新型コロナウイルスの感染拡大で、社会・経済は大きな痛手を負った。中でも、非正規雇用で働くひとり親家庭にはその影響が重くのしかかっている。フードバンク事業を展開するNPO法人の調査で、利用登録者の過半数が年収200万円未満で生活していることが分かった。

首都圏などでひとり親家庭への食品の無料配布事業を展開するNPO法人グッドネーバーズ・ジャパンが、利用登録者を対象とした年収等に関するアンケート調査を実施。

児童扶養手当など行政から支給される補助金や各種手当、同居家族の収入なども含めた2021年の年収が「200万円未満」の家庭が54%と過半数だった。コロナ禍前の2019年に実施した同様の調査と比べて7ポイント増加した。このうち、「100万円未満」と回答した人は23%で、前回調査から倍増以上となった。

利用登録者の56%はパートやアルバイトなどの非正規雇用で、シフト制の仕事で収入が安定しない上、新型コロナウイルス感染拡大で緊急事態宣言等が発出されていた期間は、シフトの削減や子どもの休校対応などで仕事が減り、収入が落ち込んだケースが多かったという。

「週6日の仕事、休みの日にも日雇いのバイトをしているが、生活費で消えて、子どもたちの大学進学の資金に回せない」「食べ盛りの男の子が3人いて、収入のほとんどが食品に消える」などの悲痛な声が寄せられたという。
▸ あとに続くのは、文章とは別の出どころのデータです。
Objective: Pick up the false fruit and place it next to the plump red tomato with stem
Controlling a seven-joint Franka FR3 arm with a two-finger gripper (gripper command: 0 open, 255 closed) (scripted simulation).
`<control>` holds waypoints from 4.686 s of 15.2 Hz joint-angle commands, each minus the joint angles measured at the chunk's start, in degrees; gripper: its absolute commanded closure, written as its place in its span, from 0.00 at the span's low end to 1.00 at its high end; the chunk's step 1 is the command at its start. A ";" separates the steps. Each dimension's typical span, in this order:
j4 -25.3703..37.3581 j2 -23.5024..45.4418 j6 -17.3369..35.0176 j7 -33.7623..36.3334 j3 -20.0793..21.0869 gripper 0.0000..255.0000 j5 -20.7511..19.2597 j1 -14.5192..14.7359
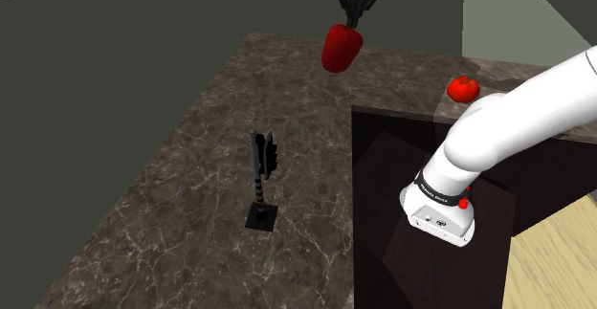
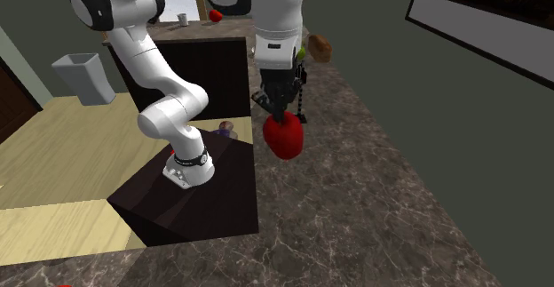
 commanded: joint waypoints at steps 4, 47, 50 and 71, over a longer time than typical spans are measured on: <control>-3.26 -4.19 -1.20 -6.34 -4.81 1.00 -2.66 -2.28; -8.95 -2.38 9.27 -41.61 -36.86 1.00 -19.18 -12.20; -11.03 -2.16 11.59 -41.59 -37.46 1.00 -19.48 -12.29; -20.40 1.42 24.47 -42.24 -41.50 1.00 -20.38 -12.05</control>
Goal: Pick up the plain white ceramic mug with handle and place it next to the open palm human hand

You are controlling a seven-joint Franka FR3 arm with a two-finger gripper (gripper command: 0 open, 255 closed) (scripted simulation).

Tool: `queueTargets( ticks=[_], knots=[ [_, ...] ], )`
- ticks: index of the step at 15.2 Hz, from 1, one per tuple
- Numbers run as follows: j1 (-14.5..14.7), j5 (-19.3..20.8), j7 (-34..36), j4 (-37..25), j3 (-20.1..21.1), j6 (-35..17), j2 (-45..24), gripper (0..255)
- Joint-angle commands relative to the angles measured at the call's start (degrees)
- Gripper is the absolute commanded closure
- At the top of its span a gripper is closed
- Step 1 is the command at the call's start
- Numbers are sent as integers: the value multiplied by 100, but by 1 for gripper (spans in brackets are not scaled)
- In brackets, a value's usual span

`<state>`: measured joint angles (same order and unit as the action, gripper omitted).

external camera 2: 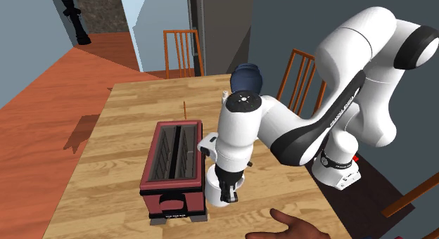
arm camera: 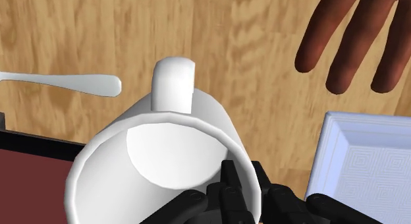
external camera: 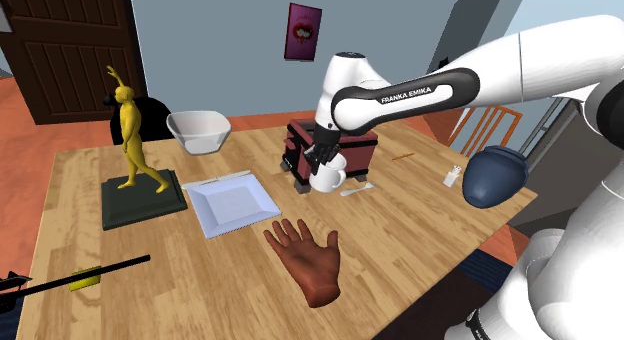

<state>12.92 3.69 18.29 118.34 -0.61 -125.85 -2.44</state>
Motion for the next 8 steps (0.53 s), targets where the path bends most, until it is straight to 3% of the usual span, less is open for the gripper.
queueTargets(
  ticks=[1, 8],
  knots=[
    [0, 6, 12, 89, 0, -153, -59, 255],
    [-4, 31, 47, 349, -3, -663, -310, 255]
  ],
)
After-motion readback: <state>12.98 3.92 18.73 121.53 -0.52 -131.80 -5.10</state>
利用登録者の就労収入は無収入が13%で、200万円未満までの合計が68%を占めた。「親子でコロナに感染し、1カ月のパート代が飛んでしまった」「コロナで子どもの学校が学級閉鎖になり、仕事を休んで給料が減った」など、コロナで一層の生活苦に追い込まれている実態が浮き彫りとなった。

調査は、グッドネーバーズ・ジャパンが実施する食料支援事業「グッドごはん」に利用登録する首都圏・近畿圏在住の3297人を対象に、4月中旬から約1カ月かけて無記名のアンケート方式で実施。594人からの有効回答を得た。